[INPUT DATA]
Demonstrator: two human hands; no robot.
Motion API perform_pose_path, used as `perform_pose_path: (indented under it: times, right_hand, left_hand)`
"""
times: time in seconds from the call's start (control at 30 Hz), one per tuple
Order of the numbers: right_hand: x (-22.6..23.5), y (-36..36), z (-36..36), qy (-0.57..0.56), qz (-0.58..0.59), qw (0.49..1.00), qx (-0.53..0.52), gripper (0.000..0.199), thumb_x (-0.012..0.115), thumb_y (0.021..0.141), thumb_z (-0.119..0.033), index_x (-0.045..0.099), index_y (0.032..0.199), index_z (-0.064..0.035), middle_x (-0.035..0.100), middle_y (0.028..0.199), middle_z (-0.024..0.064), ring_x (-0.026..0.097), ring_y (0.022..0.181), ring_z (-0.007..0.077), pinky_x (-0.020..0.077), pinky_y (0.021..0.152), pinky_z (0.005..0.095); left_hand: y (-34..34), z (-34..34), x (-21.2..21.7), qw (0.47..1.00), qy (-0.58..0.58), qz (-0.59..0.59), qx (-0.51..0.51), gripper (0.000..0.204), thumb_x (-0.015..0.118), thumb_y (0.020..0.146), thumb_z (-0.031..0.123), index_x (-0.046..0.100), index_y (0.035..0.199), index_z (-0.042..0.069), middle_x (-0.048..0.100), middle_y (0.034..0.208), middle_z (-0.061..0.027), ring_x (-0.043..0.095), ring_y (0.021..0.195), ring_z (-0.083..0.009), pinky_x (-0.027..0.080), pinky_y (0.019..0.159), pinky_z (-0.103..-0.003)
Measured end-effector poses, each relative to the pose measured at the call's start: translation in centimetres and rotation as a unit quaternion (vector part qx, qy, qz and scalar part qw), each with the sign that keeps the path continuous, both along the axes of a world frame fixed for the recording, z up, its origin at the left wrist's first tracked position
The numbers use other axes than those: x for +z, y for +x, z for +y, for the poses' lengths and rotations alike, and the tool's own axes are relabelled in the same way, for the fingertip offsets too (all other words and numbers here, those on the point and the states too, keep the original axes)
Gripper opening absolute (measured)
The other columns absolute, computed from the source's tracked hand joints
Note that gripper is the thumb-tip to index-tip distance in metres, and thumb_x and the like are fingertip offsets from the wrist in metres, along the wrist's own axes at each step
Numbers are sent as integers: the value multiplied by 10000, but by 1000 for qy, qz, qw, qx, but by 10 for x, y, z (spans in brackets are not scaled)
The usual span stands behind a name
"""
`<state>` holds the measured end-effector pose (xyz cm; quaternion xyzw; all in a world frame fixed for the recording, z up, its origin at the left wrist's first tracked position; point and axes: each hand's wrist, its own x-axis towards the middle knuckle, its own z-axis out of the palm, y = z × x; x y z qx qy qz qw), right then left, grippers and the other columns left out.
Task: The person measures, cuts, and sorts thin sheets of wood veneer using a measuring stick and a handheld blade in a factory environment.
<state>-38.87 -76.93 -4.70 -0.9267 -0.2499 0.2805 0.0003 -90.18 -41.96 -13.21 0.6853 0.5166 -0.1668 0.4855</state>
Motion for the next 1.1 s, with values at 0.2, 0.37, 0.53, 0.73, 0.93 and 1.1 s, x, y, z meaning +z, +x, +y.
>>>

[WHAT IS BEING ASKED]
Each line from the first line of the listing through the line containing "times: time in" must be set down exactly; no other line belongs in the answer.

[EXPECTED ANSWER]
Demonstrator: two human hands; no robot.
Motion API perform_pose_path, used as `perform_pose_path: (indented under it: times, right_hand, left_hand)`
"""
times: time in seconds from the call's start (control at 30 Hz), one per tuple

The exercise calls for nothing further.